Scan the entries below for the string "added" and copy every line where it turns up.

________________________

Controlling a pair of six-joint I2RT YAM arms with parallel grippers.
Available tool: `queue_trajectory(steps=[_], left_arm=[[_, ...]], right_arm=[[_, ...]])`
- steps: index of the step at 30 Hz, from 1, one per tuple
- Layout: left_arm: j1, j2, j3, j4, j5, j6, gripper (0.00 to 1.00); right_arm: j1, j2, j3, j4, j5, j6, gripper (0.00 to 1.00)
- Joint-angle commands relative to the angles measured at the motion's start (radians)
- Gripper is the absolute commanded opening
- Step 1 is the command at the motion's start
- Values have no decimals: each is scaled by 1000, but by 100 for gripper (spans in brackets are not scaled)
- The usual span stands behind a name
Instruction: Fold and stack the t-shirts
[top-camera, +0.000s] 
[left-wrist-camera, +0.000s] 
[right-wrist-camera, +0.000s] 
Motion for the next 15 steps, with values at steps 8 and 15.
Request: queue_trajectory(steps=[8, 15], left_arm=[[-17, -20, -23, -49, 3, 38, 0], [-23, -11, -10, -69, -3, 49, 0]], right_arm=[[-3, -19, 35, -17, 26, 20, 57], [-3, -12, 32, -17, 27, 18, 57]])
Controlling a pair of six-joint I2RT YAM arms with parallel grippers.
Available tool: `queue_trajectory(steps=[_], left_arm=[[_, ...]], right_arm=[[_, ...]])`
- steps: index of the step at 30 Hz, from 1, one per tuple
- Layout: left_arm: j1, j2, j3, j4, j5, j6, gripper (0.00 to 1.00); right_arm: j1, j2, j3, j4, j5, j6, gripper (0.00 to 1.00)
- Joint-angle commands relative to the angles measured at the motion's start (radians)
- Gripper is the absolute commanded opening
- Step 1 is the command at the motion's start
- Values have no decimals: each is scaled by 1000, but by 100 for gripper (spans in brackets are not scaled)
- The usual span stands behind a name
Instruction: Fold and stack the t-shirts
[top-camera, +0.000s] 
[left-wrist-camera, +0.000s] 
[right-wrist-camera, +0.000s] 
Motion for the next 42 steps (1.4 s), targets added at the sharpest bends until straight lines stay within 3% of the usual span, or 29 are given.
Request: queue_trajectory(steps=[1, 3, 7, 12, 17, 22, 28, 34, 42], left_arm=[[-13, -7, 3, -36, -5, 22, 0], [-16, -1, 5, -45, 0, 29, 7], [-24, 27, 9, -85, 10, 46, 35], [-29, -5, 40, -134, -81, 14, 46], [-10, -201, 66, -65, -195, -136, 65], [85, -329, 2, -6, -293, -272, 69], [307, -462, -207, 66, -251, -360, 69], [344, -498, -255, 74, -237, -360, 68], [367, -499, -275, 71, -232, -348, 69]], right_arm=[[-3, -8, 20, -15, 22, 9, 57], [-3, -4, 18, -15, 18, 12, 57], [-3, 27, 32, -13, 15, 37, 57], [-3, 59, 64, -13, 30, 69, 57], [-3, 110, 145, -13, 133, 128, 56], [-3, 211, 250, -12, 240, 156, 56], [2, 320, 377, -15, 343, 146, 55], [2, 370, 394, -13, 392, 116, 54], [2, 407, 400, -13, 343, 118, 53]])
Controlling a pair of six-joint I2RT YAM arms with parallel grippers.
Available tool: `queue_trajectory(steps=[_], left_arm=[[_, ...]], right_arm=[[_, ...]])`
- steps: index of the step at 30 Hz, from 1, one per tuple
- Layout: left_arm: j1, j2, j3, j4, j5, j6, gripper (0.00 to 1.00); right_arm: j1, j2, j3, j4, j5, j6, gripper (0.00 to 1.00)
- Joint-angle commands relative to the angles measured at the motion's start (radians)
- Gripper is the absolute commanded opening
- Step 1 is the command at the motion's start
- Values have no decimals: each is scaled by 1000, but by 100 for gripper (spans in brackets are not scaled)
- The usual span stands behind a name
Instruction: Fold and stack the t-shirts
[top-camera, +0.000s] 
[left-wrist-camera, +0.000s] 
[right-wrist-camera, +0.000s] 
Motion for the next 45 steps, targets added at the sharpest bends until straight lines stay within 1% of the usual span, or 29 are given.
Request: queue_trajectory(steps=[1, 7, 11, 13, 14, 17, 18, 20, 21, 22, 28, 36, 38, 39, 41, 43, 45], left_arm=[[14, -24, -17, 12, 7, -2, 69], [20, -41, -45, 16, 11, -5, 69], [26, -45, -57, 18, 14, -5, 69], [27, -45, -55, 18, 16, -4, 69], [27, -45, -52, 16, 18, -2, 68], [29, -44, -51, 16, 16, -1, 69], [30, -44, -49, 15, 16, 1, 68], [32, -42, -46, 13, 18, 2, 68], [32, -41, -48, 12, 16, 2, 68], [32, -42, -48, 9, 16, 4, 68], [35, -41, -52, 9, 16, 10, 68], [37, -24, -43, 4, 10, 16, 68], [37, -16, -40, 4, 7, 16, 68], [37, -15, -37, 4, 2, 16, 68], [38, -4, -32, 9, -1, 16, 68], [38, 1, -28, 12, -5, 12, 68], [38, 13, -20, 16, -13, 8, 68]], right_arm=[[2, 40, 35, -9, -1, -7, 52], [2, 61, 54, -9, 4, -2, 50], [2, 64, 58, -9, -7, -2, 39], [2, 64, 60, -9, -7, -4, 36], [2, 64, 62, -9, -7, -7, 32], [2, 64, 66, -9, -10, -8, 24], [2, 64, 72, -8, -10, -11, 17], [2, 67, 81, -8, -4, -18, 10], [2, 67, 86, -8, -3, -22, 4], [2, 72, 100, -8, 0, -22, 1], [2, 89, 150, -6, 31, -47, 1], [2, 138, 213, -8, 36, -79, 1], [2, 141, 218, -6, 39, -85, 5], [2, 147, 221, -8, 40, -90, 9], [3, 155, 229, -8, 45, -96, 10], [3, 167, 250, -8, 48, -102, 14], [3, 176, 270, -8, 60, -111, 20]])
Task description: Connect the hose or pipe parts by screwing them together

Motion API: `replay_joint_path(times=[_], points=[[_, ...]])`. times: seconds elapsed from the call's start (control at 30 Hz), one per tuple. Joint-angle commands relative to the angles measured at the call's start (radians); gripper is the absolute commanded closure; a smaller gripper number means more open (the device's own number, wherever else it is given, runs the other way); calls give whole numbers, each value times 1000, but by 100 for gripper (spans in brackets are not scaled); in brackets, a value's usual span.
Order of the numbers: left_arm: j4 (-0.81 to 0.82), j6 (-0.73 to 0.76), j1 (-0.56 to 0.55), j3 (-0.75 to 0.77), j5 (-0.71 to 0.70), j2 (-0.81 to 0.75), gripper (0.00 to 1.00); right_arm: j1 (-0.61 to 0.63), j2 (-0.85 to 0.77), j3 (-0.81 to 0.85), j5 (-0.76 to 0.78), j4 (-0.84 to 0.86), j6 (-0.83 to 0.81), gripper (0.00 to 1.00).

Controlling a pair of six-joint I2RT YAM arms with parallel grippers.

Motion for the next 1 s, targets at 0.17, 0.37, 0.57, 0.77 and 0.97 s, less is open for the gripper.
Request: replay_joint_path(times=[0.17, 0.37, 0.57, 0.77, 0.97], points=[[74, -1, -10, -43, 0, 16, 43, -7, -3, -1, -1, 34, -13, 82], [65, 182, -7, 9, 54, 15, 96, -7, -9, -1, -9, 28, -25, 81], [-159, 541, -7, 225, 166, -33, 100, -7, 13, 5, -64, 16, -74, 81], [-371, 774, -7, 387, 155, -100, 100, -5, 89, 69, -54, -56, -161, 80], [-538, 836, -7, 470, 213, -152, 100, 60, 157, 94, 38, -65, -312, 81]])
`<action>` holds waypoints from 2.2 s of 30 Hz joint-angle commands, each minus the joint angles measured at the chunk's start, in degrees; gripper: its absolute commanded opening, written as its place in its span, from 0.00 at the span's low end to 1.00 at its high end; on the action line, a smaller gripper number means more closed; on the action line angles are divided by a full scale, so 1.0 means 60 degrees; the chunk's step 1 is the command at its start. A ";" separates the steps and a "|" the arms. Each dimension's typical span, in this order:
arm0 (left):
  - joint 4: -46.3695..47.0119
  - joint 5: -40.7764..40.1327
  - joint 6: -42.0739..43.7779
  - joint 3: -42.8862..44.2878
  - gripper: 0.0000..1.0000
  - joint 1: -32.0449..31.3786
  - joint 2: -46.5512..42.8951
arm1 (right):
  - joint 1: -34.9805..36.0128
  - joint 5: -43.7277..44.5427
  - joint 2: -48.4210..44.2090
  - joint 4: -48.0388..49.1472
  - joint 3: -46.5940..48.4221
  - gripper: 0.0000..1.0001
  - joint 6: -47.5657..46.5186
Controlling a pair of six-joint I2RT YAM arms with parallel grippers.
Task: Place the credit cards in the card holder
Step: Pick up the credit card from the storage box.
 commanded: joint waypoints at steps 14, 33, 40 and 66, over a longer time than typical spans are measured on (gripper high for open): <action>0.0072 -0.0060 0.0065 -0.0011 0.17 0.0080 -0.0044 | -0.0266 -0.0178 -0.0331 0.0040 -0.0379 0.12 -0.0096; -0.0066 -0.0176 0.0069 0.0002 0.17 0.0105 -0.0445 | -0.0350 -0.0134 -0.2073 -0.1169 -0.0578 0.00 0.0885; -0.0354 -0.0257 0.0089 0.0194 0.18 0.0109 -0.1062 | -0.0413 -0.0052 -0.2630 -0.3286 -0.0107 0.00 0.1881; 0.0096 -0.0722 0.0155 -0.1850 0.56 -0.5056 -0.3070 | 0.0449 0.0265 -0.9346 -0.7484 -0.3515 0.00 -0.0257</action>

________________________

#### RESPONSE TO THE EXERCISE
Motion for the next 42 steps (1.4 s), targets added at the sharpest bends until straight lines stay within 3% of the usual span, or 29 are given.
Motion for the next 45 steps, targets added at the sharpest bends until straight lines stay within 1% of the usual span, or 29 are given.

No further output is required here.